Several studies have provided overviews of partial retirement arrangements in Europe. Delsen (1996) is an early example. Describing policies in Denmark, Finland and Sweden, he concluded that only the Swedish programme could be called successful, in the sense of reducing the number of early withdrawals from the labour force. The Swedish partial-pension scheme was introduced in 1976, with a generous partial pension in combination with work for workers of 60 years and older. Several substantial changes in generosity were introduced in later years. Both the government and the employers supported the Swedish scheme, which was seen as a means of reducing labour costs during an economic recession. The crucial condition to make it a success was an adequate supply of part-time jobs. This condition was met, since Swedish firms were already familiar with organizing part-time employment and willing to share the responsibility of society to guarantee employment to older workers. An important attraction for employees is that the Swedish scheme counts the partial pension as pensionable income so that taking up a partial pension does not affect the old age pension (Wadensjö, 2006, p.31). The Swedish system was abolished in 2001, but a new scheme was introduced in 2003. The current system entitles workers older than 61 to reduce working hours by as much as 50%, and to draw 100%, 75%, 50% or 25% of the full pension (Belloni et al., 2006). Wadensjö (2006) studied the Swedish partial-pension scheme in detail. He exploited changes in the system to analyse its consequences for participation and labour supply.
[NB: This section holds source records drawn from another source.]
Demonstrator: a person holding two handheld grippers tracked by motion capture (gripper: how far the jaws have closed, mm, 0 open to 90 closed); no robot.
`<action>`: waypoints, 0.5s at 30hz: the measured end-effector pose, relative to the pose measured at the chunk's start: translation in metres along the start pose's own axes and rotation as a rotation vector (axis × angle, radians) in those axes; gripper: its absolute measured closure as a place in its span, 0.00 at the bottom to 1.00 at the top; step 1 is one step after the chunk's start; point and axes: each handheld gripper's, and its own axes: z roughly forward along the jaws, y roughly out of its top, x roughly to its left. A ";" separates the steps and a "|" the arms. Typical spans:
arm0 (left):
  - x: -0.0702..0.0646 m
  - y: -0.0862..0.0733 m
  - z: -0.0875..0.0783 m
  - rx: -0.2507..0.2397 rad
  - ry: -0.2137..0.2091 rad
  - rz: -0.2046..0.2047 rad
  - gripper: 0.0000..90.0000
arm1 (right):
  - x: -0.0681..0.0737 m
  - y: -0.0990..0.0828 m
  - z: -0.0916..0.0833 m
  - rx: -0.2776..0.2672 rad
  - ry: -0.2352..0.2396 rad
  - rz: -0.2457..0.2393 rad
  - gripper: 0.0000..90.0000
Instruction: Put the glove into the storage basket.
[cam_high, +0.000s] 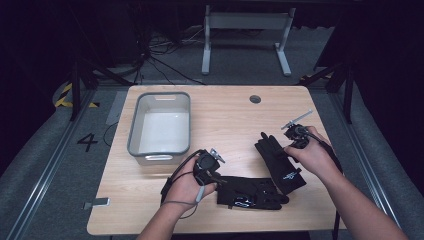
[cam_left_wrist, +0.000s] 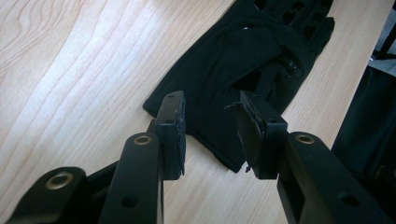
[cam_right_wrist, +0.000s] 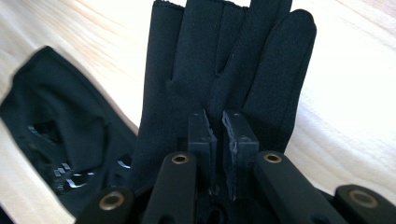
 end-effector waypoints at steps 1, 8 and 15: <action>0.000 0.001 0.001 -0.001 -0.002 0.002 0.70 | 0.003 -0.001 -0.002 -0.014 0.009 0.006 0.92; -0.009 0.011 0.008 0.011 -0.024 0.047 0.70 | 0.028 -0.004 -0.002 -0.054 0.051 -0.020 0.92; -0.017 0.015 0.012 0.025 -0.037 0.071 0.70 | 0.057 -0.012 0.003 -0.066 0.132 -0.042 0.92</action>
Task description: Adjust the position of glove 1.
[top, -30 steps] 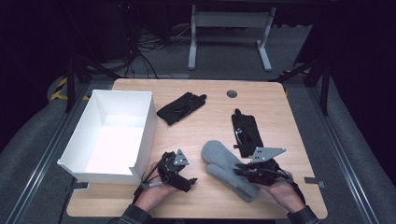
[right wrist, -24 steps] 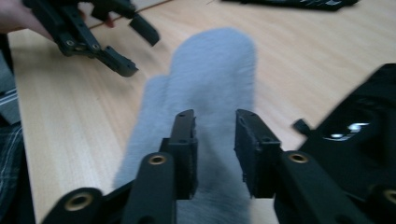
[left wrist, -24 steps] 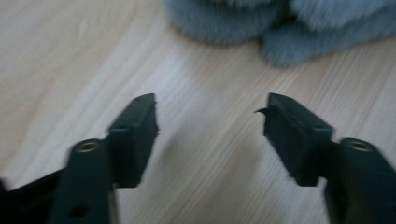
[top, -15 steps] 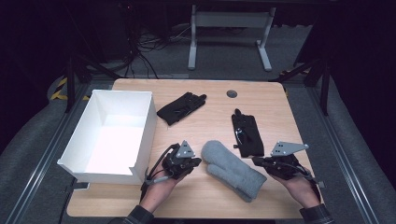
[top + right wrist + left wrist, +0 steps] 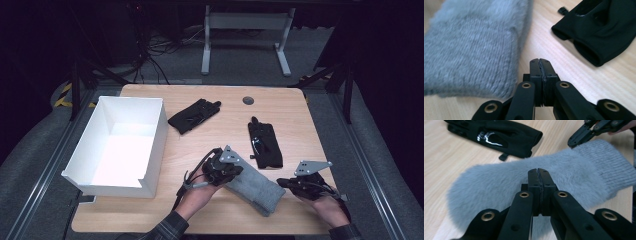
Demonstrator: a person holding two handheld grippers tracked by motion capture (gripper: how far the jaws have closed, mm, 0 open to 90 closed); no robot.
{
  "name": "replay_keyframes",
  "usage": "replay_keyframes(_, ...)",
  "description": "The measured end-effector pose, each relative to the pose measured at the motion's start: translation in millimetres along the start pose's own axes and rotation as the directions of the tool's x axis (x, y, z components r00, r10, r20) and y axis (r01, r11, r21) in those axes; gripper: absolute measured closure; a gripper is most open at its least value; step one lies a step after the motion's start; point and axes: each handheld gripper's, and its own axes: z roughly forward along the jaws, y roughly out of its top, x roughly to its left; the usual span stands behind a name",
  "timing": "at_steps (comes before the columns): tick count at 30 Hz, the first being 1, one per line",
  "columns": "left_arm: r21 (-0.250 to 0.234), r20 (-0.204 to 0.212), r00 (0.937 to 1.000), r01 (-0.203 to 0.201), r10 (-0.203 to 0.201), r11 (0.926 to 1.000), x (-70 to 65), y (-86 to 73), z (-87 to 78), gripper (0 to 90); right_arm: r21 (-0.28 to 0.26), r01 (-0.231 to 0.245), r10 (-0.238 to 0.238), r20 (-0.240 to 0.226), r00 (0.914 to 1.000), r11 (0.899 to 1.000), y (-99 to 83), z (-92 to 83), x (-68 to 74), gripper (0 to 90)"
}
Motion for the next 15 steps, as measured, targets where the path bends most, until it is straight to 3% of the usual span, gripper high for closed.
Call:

Although he did not estimate any econometric models but merely looked at the raw data, he concluded that the positive effect of increased participation clearly outweighs the negative effect of full-time workers reducing their hours to part-time, so that the total effect of the partial-pension programme on labour supply is positive.

The Danish system introduced in 1987 applies to workers between the ages of 60 and 65 satisfying some conditions concerning their past participation (and, for the self-employed, profits; see Belloni et al., 2006). They can reduce their working hours and receive a partial pension proportional to the reduction in working time. Although the Danish scheme was modelled after the Swedish model, it was much less successful. Delsen (1996) argued that this was due mainly to the unfavourable labour market at the time of its introduction— a severe recession, with pressure on older workers to take full rather than partial early retirement.

A similar argument explains the lack of success in Finland, where a partial pension scheme was introduced in 1987. The current rules allow workers between the ages of 58 and 67 to reduce their working hours to 16-28 hours per week and replace 50% of foregone earnings by a partial pension (Belloni et al., 2006). Other reasons why the Finnish system was not successful were that the Finnish system is more complicated and part-time jobs were hard to find (Delsen, 1996).

Belloni et al. (2006) also describes gradual retirement arrangements in Spain (existing since the 1960s), France (since 1988) and Germany (since 1992). These systems all allow workers of age 60 or 61 and older to reduce working time and receive a corresponding partial pension (conditional on having contributed a long enough time to the social security system). According to Reday-Mulvay (2000), it seems that the programmes in France and Germany were successful as a substitute for very generous schemes of early complete retirement. She emphasizes the key role of training older workers, which is commonly done in Sweden and in the larger companies in France.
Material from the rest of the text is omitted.